The case involves one of two retarded men who were sentenced as teens to life in prison in the 1990 shooting death of a Broward sheriff's deputy.
©Associated Press
October 3, 2002
FORT LAUDERDALE -- A man serving a life sentence for the murder of a Broward sheriff's deputy told a judge that detectives hit him and forced him to falsely confess to the crime.
Timothy Brown testified in his own defense Tuesday for the first time in the 11-year case history of the 1990 shooting of Deputy Patrick Behan.
Brown, who has an IQ of 56, said he falsely admitted shooting Behan after Broward sheriff's detectives shackled him to the floor of the interrogation room and threatened him with the electric chair.
"I thought they was going to beat me again, sir, and I really didn't think I was going to get out of that room alive," Brown said in a Miami federal court.
Brown said Detective James Carr, who resigned this year, hit him twice during questioning and nodded his head up and down when he wanted Brown to agree during the taping of the confession.
Brown, 26, has served 11 years of a life sentence for Behan's murder.
A judge accepted an innocence claim last month from Brown after it was revealed this year that another man, Andrew Johnson, admitted on undercover tapes that he shot Behan.
U.S. District Judge Donald Graham's decision Sept. 9 didn't clear Brown of his life prison sentence, but allowed further review of the constitutionality of his conviction in either state or federal court.
Johnson and his wife told undercover agents he killed Behan in a mistaken ambush targeting another deputy who got him fired as a Broward County jail deputy.
Johnson later said he made up the confession to impress undercover officers who he thought were criminals who might hire him.

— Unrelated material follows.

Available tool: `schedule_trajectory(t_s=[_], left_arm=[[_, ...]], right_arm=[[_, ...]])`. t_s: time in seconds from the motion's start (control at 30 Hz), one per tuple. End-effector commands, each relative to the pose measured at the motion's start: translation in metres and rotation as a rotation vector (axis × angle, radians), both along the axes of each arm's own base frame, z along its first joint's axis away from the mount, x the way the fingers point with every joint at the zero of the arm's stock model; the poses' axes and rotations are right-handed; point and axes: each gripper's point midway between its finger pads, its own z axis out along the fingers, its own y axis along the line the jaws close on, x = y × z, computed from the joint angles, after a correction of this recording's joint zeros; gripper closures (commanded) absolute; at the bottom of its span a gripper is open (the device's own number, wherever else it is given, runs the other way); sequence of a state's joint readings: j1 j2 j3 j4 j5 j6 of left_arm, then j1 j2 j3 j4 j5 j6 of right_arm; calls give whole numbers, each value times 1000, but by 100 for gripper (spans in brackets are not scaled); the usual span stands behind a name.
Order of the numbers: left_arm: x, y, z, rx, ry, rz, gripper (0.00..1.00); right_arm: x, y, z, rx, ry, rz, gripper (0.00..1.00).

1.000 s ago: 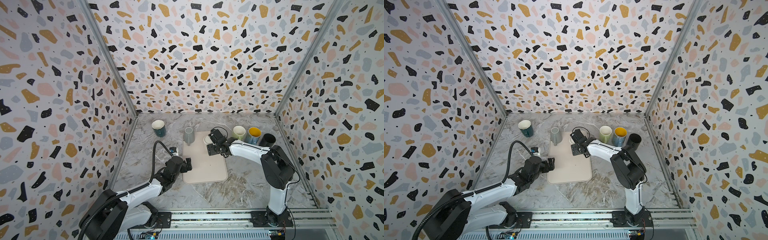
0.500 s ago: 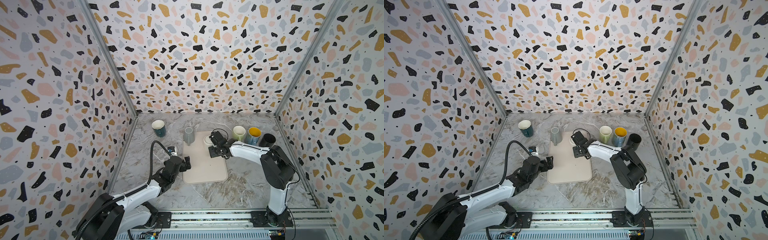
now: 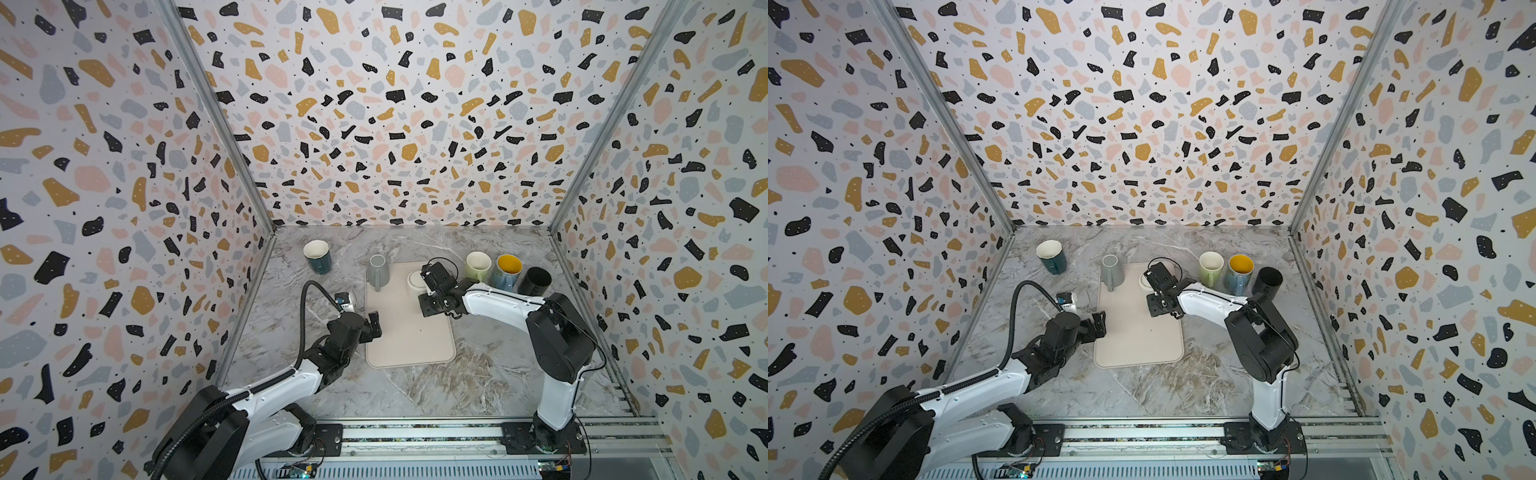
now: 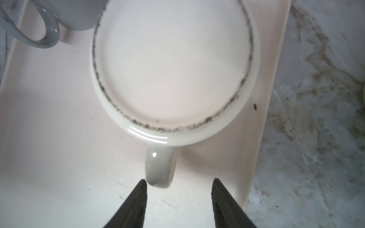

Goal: Turn the mug right side up
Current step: Pick up the mug from the tray.

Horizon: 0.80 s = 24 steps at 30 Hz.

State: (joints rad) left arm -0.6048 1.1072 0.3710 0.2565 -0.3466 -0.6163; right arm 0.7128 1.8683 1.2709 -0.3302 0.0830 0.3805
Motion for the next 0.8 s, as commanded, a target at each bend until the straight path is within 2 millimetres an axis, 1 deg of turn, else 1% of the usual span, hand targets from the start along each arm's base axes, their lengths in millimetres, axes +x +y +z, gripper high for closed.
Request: schedule_trajectory(t_s=[0.0,0.13,0.23,0.33,0.47,0.6,0.77], left_arm=[[3,5,12,-6,-57,22,0],[2,6,18,-13,-67,19,0],[1,11,17,-10,-77,46,0],[2,10,17,-8,-73,40,0],[2,11,13,-5,-62,49,0],[1,6,13,-26,-59,28,0],[1,4,10,-29,-44,24,0]], right_arm=[[0,8,33,69,-38,26,46],[3,12,32,79,-29,30,50],[3,18,34,103,-26,32,52],[5,22,36,120,-32,36,56],[9,22,33,100,-30,28,57],[19,16,31,34,-54,12,59],[27,11,27,-33,-61,1,60]])
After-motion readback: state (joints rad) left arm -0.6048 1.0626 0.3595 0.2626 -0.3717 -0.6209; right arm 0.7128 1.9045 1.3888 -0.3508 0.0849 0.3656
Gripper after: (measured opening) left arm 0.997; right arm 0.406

The Broward Sheriff's Office decided there was insufficient evidence to charge Johnson after the investigation became public in February.

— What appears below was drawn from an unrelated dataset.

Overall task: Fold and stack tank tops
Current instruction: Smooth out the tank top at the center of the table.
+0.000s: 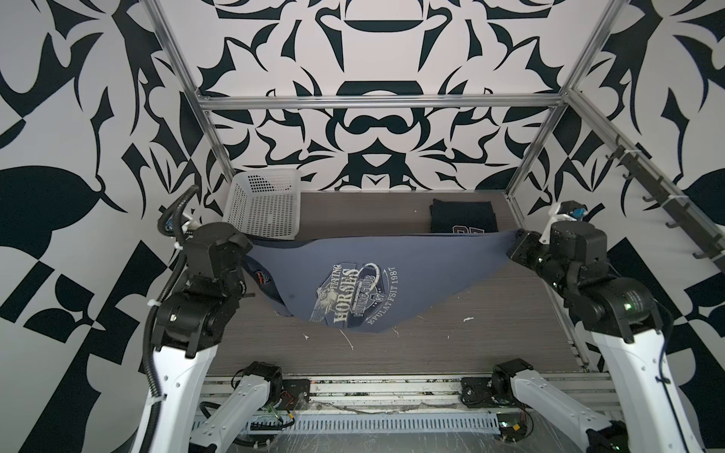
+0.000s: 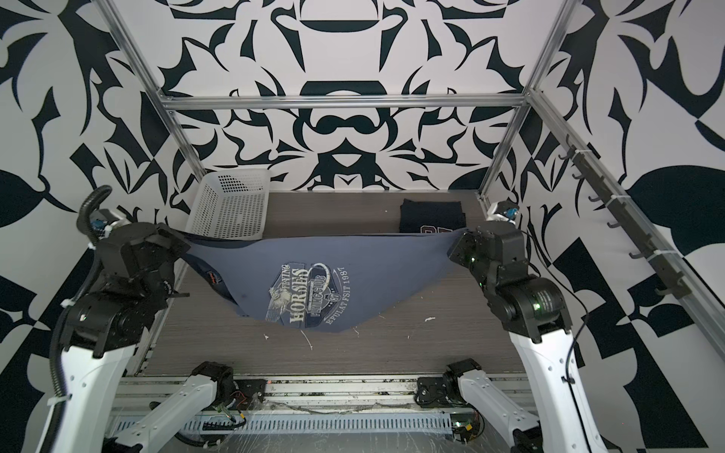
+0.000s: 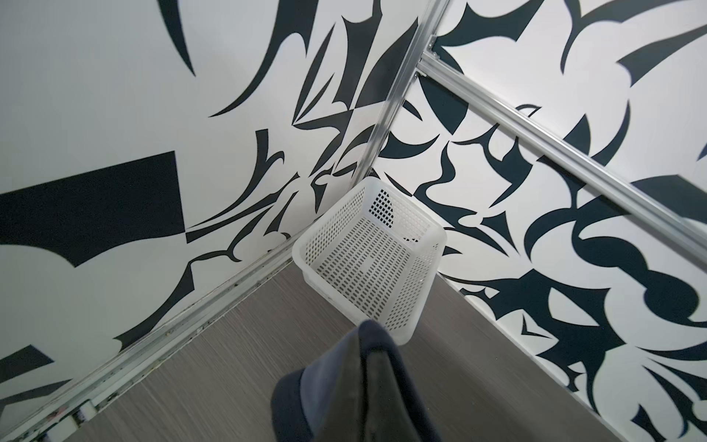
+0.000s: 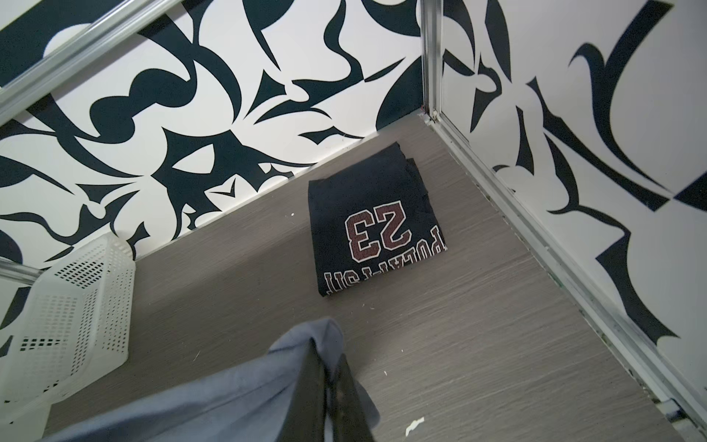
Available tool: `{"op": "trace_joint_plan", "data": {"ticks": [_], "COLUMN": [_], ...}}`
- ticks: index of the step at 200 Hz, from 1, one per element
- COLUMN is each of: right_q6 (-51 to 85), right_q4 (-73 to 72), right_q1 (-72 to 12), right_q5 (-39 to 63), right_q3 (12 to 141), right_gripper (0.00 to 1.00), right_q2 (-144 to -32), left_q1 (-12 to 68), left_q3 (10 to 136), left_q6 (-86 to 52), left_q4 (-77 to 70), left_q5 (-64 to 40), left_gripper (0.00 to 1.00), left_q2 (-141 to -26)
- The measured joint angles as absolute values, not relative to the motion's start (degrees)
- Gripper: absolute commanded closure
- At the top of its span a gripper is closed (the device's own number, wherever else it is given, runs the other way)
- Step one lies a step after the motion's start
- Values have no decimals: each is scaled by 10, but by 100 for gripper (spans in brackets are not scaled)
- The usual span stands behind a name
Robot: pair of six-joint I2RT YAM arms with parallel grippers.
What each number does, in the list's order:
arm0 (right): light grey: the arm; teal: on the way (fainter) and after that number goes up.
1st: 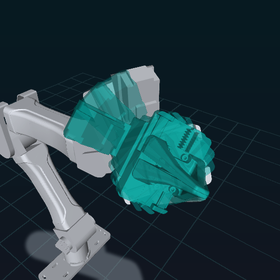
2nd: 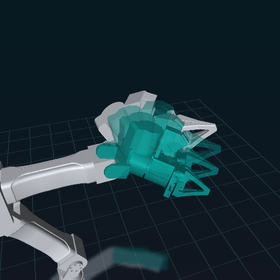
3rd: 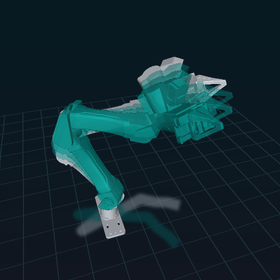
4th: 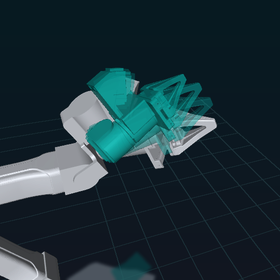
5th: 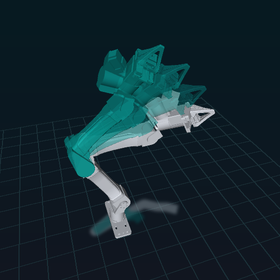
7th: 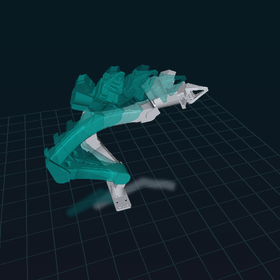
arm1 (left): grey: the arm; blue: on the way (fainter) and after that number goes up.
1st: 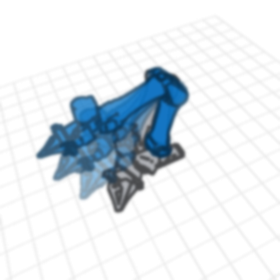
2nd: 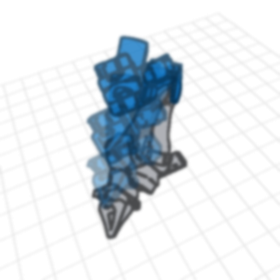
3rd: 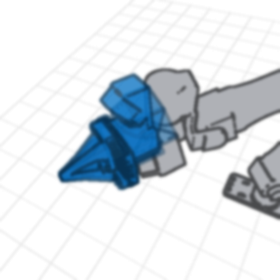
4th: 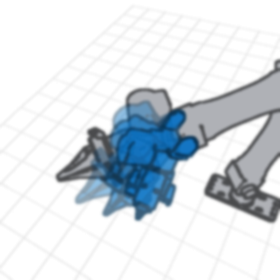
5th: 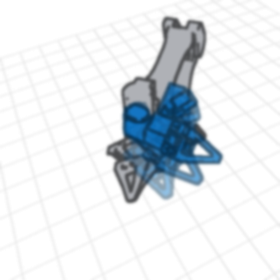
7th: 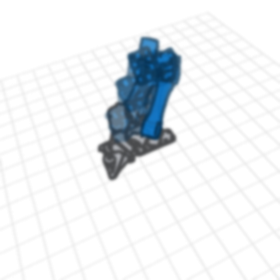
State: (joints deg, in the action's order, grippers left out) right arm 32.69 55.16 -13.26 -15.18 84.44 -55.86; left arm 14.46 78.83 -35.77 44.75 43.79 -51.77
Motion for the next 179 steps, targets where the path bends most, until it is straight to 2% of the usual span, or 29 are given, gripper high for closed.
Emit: {"op": "trace_joint_plan", "data": {"ticks": [37,71,87,102,120,146,165,179], "right_q6": [313,313,313,312,313,317,325,328], "right_q4": [503,484,480,474,453,415,402,402], "right_q1": [-44,5,7,5,6,7,7,7], "right_q5": [-76,-14,0,6,16,38,55,68], "right_q3": [956,1117,1176,1188,1147,997,858,775], "right_gripper": [100,100,100,100,100,100,100,100], "right_q2": [-705,-847,-873,-858,-801,-679,-608,-596], "left_q1": [131,88,81,80,79,77,77,77], "left_q3": [855,1015,1041,981,873,741,648,599], "left_q6": [-326,-294,-287,-291,-307,-344,-370,-382], "left_q4": [433,436,422,386,360,346,348,367], "left_q5": [423,354,328,299,262,201,147,109], "left_gripper": [100,100,100,100,100,100,100,100], "left_q2": [-652,-773,-777,-720,-624,-547,-572,-641]}}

During cross-examination Tuesday, Broward prosecutor Tim Donnelly pointed out that Brown had previously said detectives showed him a photograph of Behan slumped over the wheel of his cruiser.
But that photograph didn't exist because Behan was quickly removed from the cruiser by emergency workers, Donnelly said.
"I might have said that, but I said it in the wrong manner," Brown said. He saw pictures of the crime scene and a photograph of Behan's body with a bullet hole in his cheek, Brown said.
Brown and Keith King, 28, were teenagers when they were convicted of shooting Behan as he sat in his patrol car writing a report outside a Pembroke Park convenience store.
King, who also is retarded, was released from prison after serving nine years for manslaughter.